Forest Township is a civil township of Missaukee County in the U.S. state of Michigan. The population was 1,184 at the 2020 census.

==Geography==
The township is in central Missaukee County and is bordered to the southwest by Lake City, the county seat. According to the United States Census Bureau, the township has a total area of 35.16 sqmi, of which 35.13 sqmi are land and 0.03 sqmi, or 0.08%, are water. The West Branch of the Muskegon River rises in the eastern part of the township.

==Highways==
- does not enter the township but has its eastern terminus at the township boundary with M-66.
- forms almost all of the southern boundary of the township.
- forms the entire western boundary of the township.

==Demographics==

As of the census of 2000, there were 1,082 people, 431 households, and 305 families residing in the township. The population density was 30.8 PD/sqmi. There were 678 housing units at an average density of 19.3 /sqmi. The racial makeup of the township was 98.06% White, 0.37% Native American, and 1.57% from two or more races. Hispanic or Latino of any race were 0.74% of the population.

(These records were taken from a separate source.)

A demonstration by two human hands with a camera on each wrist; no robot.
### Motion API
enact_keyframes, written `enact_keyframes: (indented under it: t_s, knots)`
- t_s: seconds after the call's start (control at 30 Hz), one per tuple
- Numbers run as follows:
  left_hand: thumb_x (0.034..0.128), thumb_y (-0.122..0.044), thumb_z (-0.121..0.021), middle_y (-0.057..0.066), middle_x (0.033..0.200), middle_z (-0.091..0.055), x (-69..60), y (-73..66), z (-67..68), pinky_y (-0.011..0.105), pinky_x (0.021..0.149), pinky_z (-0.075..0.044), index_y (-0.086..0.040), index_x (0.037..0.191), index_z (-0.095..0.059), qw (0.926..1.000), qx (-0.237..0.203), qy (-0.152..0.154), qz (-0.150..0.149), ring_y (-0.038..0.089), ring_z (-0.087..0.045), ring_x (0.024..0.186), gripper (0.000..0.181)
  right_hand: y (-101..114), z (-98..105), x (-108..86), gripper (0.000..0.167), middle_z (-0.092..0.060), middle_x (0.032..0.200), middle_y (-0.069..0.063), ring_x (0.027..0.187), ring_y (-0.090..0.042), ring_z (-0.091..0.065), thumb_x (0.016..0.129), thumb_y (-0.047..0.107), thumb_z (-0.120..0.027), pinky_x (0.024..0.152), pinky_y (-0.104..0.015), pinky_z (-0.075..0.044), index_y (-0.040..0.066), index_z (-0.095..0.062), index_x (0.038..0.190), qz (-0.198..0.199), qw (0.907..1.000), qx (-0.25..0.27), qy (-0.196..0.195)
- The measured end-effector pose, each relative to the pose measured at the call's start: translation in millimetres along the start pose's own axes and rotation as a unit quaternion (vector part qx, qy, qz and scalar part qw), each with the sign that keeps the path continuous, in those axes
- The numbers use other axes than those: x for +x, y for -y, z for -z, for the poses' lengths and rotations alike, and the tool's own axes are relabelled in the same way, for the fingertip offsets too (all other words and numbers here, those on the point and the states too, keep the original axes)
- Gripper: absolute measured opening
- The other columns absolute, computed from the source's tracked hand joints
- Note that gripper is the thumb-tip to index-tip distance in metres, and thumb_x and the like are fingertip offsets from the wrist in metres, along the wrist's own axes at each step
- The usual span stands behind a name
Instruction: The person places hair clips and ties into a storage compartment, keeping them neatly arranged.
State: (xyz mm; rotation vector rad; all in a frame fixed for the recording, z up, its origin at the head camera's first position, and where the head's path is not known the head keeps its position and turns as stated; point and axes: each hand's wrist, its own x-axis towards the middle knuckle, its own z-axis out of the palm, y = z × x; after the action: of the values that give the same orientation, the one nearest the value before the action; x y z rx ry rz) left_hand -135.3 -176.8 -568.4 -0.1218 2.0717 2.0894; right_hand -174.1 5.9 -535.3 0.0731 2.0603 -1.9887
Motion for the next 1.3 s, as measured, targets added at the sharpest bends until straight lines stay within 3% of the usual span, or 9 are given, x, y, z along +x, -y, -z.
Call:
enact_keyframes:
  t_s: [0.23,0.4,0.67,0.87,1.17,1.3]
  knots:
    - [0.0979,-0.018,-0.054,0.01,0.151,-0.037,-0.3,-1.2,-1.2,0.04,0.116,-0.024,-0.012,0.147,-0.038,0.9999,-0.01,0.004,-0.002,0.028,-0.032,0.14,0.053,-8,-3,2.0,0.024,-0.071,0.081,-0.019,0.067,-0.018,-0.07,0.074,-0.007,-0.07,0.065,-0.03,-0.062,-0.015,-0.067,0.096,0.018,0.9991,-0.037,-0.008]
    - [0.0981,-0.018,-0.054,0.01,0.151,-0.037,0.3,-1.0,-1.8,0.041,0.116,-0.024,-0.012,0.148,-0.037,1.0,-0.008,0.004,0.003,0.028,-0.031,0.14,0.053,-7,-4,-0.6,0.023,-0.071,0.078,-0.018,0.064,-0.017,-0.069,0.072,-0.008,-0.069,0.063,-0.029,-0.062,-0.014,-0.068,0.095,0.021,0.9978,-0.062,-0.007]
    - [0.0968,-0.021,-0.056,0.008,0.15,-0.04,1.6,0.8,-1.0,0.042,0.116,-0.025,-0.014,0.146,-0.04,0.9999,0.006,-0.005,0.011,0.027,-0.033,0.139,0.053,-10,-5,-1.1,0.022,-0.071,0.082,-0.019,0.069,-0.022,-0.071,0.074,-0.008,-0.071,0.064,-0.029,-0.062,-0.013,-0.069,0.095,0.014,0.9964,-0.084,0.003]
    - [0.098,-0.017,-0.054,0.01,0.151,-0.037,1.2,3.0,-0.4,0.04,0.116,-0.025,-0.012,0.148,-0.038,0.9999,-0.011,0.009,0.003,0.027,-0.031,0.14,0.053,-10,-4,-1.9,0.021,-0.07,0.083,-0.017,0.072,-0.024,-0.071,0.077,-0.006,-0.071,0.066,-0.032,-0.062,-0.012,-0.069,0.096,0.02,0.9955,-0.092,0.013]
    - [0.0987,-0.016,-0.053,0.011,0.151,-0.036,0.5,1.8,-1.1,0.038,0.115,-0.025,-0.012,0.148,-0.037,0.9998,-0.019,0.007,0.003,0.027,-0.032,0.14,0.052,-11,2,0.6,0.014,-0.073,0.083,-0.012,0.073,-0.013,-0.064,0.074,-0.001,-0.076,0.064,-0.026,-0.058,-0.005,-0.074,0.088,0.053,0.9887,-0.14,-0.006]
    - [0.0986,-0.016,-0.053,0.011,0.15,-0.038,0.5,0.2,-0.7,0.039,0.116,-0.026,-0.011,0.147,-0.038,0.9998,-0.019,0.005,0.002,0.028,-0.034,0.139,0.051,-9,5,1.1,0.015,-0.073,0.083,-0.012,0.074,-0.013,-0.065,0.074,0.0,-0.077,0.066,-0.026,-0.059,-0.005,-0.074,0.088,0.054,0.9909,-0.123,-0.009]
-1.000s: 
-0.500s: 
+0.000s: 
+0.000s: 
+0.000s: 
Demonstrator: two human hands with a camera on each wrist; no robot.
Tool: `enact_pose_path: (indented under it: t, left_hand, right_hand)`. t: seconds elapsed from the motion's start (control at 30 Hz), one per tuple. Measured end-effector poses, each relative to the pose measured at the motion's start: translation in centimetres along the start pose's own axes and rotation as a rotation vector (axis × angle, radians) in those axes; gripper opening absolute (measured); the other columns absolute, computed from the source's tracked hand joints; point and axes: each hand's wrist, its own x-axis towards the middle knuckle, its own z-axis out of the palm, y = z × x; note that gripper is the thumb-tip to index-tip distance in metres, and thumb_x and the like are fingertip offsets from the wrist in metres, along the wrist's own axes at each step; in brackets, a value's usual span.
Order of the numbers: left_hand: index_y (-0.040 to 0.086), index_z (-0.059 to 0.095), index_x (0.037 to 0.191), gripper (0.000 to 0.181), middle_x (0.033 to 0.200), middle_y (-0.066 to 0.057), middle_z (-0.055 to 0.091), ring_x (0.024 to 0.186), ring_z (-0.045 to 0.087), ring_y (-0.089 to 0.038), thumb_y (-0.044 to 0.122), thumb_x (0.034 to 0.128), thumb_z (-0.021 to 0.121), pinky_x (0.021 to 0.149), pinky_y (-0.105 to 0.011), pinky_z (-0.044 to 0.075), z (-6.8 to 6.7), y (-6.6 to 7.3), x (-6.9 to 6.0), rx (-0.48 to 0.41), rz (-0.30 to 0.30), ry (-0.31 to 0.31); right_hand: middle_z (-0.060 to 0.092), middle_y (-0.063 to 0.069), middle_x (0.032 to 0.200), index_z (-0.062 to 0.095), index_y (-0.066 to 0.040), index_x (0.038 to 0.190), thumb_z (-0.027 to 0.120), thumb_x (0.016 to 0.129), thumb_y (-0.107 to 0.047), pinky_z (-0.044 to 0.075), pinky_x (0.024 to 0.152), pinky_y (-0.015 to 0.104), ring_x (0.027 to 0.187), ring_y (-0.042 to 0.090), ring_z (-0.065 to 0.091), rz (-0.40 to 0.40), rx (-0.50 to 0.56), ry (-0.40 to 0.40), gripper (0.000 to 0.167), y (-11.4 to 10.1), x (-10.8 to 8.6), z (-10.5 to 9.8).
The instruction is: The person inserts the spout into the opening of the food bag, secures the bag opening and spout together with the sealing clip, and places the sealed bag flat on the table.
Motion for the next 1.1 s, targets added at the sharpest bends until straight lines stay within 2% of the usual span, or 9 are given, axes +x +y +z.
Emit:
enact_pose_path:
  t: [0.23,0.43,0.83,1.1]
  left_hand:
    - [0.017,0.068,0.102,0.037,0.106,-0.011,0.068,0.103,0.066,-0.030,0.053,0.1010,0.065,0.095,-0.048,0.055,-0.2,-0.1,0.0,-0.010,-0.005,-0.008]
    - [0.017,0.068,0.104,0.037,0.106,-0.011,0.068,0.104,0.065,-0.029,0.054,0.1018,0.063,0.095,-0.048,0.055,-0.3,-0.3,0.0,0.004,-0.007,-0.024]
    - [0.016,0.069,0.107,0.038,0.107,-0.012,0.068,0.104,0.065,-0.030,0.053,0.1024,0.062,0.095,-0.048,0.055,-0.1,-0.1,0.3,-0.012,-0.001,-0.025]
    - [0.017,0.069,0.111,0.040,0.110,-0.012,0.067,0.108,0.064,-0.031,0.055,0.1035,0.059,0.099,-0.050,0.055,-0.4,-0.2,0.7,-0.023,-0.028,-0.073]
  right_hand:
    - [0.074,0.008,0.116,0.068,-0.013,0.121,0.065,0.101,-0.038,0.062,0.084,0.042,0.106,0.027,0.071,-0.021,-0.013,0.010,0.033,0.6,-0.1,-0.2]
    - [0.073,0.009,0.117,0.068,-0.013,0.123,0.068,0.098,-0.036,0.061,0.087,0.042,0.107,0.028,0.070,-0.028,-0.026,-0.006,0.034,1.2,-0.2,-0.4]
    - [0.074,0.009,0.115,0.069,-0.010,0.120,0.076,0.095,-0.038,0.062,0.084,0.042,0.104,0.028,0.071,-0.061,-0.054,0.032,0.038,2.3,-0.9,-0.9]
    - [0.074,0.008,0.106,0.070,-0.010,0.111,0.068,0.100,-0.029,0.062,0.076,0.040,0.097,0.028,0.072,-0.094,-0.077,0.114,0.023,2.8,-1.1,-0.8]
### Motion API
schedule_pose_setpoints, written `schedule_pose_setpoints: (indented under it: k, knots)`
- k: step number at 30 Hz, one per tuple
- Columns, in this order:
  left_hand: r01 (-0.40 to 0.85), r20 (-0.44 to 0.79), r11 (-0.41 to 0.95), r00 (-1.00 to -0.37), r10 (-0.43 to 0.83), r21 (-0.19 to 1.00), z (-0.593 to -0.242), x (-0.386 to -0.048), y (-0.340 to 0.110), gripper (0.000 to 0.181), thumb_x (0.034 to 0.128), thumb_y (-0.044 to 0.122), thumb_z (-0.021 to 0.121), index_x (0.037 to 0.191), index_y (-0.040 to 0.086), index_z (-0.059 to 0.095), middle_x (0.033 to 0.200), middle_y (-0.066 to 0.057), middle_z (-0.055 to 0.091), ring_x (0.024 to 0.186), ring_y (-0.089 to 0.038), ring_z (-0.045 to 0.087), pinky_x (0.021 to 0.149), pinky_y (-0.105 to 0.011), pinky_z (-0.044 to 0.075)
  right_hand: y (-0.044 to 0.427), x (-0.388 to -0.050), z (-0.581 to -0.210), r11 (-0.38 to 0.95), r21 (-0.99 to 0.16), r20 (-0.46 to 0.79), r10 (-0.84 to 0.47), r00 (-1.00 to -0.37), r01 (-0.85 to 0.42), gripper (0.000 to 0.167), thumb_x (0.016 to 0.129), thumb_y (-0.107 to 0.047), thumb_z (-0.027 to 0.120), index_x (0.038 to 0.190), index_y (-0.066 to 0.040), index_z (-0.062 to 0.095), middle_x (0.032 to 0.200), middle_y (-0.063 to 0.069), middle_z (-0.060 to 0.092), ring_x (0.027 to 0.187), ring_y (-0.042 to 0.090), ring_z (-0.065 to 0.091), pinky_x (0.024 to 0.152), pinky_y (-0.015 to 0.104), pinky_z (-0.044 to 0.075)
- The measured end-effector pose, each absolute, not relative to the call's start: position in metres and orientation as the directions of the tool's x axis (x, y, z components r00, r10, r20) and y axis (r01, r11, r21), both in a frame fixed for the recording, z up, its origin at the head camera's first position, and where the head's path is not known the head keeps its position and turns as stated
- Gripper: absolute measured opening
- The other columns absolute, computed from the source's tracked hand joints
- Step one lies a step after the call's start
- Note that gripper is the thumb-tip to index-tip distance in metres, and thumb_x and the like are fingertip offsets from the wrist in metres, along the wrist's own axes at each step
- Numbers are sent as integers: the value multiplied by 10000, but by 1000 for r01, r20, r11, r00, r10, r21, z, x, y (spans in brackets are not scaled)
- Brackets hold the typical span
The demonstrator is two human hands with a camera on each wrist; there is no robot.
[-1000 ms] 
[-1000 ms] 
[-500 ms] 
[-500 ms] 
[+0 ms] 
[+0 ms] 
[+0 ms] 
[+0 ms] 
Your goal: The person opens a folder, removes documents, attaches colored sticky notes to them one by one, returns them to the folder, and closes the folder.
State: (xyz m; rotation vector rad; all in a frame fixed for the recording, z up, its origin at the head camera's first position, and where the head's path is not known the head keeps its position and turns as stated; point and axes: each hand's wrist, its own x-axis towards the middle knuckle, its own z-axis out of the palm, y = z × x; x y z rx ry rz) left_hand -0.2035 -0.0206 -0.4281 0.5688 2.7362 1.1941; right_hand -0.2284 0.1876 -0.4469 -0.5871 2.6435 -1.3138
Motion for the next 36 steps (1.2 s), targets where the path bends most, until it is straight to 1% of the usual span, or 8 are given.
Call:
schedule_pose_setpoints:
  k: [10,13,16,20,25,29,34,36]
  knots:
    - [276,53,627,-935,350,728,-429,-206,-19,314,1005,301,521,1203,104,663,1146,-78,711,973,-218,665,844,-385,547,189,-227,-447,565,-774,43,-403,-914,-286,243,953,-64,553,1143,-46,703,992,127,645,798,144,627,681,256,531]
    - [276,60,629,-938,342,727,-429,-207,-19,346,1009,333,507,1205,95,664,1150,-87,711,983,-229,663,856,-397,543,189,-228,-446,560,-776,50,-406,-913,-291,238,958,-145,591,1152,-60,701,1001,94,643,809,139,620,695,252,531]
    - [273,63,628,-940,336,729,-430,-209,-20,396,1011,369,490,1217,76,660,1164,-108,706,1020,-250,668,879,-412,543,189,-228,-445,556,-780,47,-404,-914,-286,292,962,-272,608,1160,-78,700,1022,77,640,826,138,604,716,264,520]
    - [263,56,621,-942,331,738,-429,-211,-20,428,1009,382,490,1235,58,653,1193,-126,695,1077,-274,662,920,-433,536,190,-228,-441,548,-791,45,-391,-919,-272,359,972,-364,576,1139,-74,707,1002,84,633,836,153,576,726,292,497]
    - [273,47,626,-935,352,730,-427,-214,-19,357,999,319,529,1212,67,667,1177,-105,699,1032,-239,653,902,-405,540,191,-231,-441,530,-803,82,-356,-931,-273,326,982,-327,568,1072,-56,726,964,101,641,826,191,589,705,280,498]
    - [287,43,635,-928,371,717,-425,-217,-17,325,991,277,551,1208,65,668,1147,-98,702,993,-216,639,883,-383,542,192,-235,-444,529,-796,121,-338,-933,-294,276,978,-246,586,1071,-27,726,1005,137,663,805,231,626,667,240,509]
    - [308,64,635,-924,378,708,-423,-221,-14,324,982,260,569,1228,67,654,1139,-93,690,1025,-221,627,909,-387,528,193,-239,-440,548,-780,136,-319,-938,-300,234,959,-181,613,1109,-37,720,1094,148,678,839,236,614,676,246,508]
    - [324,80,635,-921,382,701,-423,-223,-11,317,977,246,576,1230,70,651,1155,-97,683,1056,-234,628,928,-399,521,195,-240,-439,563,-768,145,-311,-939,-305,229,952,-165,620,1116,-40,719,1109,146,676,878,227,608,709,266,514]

There were 431 households, out of which 31.6% had children under the age of 18 living with them, 56.4% were married couples living together, 9.7% had a female householder with no husband present, and 29.2% were non-families. 23.4% of all households were made up of individuals, and 9.5% had someone living alone who was 65 years of age or older. The average household size was 2.48 and the average family size was 2.86.

In the township the population was spread out, with 26.1% under the age of 18, 7.3% from 18 to 24, 29.4% from 25 to 44, 23.9% from 45 to 64, and 13.3% who were 65 years of age or older. The median age was 38 years. For every 100 females, there were 98.2 males. For every 100 females age 18 and over, there were 94.6 males.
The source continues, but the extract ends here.